Read The Dog Who Came in From the Cold Page 16


  James made the first move to patch things up with Caroline. “That risotto,” he said over the telephone.

  “What risotto?”

  “The risotto I was going to make for you before …” Before what? He searched for the right word. “Before our misunderstanding.”

  Caroline was brisk. “Oh,” she said, “don’t worry about that. That’s all over.” But not for Dee, she thought. She had yet to confront Dee about her duplicity in not confessing that she had gone out to dinner with James. But she would, she thought, when the time was right. On the other hand … poor Dee, with all her vitamins and colonic irrigation and the rest of it; she was very rarely invited out by anybody to anything, and it seemed churlish to begrudge her a little treat with James. No, she would not confront her; she would, instead, forgive her, or, at the most, make a brief reference now and then to the Poule au Pot, just so that Dee would know that she knew all about it. Forgiveness was all very well, but one should not allow others to get away with everything.

  “Are you listening, Caroline?”

  “Yes, yes. My thoughts were just wandering a bit. You were saying something about a risotto.”

  James sighed. Caroline lacked focus. Yet we all had our faults, and even he … What were his faults? Indecision? Uncertainty about who he was? “I’d rather like to come round and make it for you this evening. I’ll get the shopping.”

  Caroline hesitated. She was not sure whether she wanted to see James that evening. There were some times which seemed right for seeing James, and some which did not. That particular evening was of indeterminate status … “Oh, all right.” She realised that she sounded rude, and corrected herself. One should not be ungrateful for offers to cook risotto …
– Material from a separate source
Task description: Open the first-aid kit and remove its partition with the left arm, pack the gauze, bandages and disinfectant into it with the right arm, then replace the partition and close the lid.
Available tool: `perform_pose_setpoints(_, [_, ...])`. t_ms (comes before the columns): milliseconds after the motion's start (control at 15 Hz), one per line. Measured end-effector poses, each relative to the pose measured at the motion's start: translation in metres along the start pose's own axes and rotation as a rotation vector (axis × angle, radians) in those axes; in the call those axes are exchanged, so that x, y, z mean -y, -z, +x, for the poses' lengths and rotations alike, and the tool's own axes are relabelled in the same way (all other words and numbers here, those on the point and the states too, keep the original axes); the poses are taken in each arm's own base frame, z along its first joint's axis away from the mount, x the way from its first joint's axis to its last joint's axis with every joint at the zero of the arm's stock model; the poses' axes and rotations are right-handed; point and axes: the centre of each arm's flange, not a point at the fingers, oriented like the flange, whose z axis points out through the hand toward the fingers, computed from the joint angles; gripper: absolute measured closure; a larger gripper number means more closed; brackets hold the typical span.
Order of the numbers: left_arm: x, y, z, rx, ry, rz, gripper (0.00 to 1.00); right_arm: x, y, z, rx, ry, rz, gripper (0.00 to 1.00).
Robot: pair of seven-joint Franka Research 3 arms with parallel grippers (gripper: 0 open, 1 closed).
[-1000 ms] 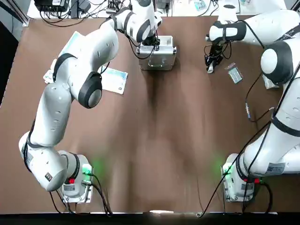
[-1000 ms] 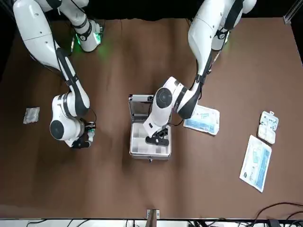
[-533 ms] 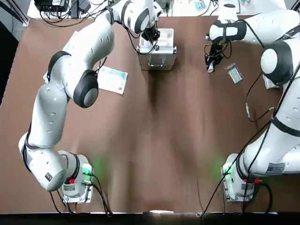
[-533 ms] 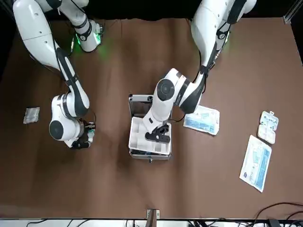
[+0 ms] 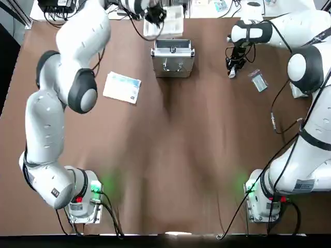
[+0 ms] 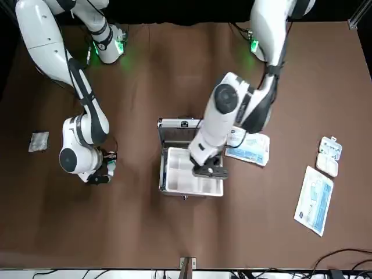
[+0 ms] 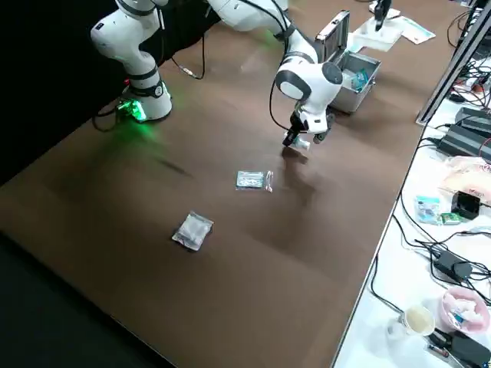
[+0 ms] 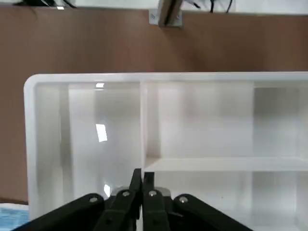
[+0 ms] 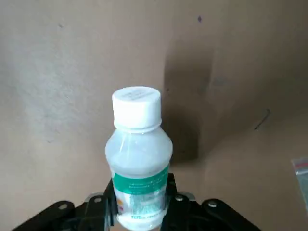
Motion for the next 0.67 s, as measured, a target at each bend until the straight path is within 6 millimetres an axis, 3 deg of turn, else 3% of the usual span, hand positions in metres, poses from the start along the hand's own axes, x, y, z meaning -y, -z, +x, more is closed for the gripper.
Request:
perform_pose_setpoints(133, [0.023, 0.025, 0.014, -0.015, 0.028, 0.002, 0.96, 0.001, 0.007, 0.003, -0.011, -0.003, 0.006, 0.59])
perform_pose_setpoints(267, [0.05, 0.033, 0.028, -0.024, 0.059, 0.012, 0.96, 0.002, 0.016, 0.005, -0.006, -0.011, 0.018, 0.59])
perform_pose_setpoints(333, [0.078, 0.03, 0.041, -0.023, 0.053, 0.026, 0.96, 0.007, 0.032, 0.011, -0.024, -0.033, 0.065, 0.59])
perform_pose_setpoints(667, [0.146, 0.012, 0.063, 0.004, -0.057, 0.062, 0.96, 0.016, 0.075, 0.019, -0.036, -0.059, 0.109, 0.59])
  James was punctual, and Caroline let him in. He had with him a green carrier bag bulging with risotto ingredients. From out of the top of the bag the neck of a wine bottle peeped. Caroline leaned forward and planted a kiss on his cheek. She did it automatically, and then, realising what she had just done, for a moment afterwards was prepared for him to recoil. He did not.
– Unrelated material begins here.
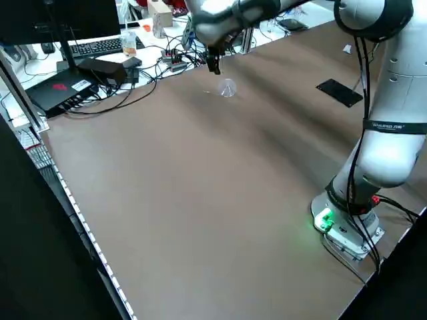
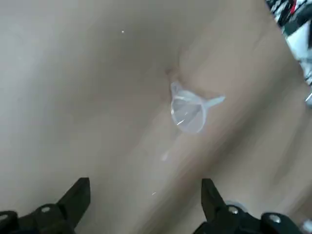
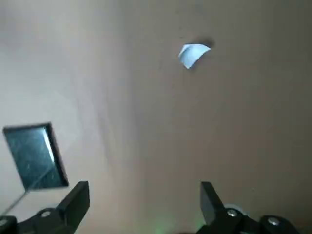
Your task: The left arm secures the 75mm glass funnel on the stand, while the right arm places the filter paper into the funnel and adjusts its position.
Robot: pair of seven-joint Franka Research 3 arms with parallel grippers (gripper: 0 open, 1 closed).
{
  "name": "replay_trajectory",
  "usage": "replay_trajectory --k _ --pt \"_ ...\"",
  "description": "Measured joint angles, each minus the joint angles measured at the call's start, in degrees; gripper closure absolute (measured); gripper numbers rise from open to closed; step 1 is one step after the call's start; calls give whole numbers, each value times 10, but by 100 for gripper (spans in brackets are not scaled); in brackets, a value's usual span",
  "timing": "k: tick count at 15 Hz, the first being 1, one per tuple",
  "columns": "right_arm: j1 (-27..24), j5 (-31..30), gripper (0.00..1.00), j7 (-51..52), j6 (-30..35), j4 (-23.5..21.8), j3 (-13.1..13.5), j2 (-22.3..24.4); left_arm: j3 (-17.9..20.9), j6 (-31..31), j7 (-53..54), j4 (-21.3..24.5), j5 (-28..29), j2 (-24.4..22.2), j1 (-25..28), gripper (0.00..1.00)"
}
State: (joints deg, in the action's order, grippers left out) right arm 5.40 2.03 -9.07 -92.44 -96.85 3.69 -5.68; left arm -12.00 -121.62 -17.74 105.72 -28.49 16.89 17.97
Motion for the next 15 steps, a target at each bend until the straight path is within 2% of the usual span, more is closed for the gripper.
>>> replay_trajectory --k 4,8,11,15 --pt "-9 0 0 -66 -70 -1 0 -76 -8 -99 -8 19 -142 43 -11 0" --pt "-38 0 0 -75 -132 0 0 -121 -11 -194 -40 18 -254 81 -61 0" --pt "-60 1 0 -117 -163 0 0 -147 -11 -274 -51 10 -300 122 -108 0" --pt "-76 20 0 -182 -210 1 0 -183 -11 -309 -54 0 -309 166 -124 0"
  James smiled. Extracting the bottle of wine from the bag, he held it up to show her. “See this?” he said. “This is not your average supermarket stuff. This is …” He looked at the label. “Chateau Greysac 2005. And 2005, Caroline, was a very good year for Médoc. I read that. There’s a chap called Will Lyons who writes about wines. He said that 2005 was an excellent year. He knows what he’s talking about.”
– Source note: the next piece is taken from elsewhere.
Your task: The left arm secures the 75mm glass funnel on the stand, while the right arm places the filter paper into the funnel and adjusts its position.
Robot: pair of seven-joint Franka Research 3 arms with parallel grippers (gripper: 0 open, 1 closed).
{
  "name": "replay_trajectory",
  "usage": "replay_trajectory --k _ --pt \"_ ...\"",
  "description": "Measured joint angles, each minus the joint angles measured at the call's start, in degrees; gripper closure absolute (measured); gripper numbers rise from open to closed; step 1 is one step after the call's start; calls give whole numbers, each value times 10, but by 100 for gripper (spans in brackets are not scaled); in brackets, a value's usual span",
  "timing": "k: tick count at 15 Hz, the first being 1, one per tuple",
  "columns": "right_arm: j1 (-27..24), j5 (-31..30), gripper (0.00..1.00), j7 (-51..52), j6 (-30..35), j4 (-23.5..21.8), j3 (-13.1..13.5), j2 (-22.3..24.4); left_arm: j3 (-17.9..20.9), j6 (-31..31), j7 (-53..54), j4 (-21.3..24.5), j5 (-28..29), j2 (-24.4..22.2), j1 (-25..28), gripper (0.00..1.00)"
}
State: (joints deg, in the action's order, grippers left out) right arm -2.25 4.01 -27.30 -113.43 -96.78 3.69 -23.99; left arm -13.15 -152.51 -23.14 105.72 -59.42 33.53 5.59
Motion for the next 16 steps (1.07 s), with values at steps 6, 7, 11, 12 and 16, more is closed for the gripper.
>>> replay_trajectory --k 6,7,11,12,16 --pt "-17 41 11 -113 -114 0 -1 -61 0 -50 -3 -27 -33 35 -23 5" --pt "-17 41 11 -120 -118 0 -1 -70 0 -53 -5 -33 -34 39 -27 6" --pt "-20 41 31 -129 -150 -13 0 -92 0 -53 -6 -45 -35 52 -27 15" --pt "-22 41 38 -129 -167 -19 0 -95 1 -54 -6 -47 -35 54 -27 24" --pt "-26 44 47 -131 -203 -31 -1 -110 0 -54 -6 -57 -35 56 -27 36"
  Caroline laughed. “What was I doing in 2005? Just started uni. Same for you.”

  They moved through to the kitchen, where James started to unpack the rest of the contents of the bag. “We were so young,” he said. “Positively callow.”

  Yes, thought Caroline, I was; and the things I wore …

  James took a corkscrew from the cutlery drawer. “I must buy you a new one of these,” he said. “This one has had it. You have to be really strong to get the cork out.” He strained as he tugged at the cork, and Caroline found herself thinking: No, he’s not all that strong. He’s nice, but he’s not strong. But then you did not necessarily expect physical strength in someone like James, and she was not sure that she wanted it anyway. He was nice exactly as he was, with that profile of his and those eyelashes … She looked away. She felt a sudden strong tug of desire, and she was not sure that it was right, that it would lead to a place where she wanted to be.

  Having at last extracted the cork from the bottle, James poured wine into two glasses. “We can taste this while I’m preparing dinner,” he said. “I love cooking with wine.” He smiled at her and raised his glass. “To you,” he said.

  “And to you.”

  She tasted the wine. There was an edge of tannin to it, something sharp, and she frowned. James noticed, and told her that this would go in seconds, once the air got to it. “It’ll be perfect,” he said.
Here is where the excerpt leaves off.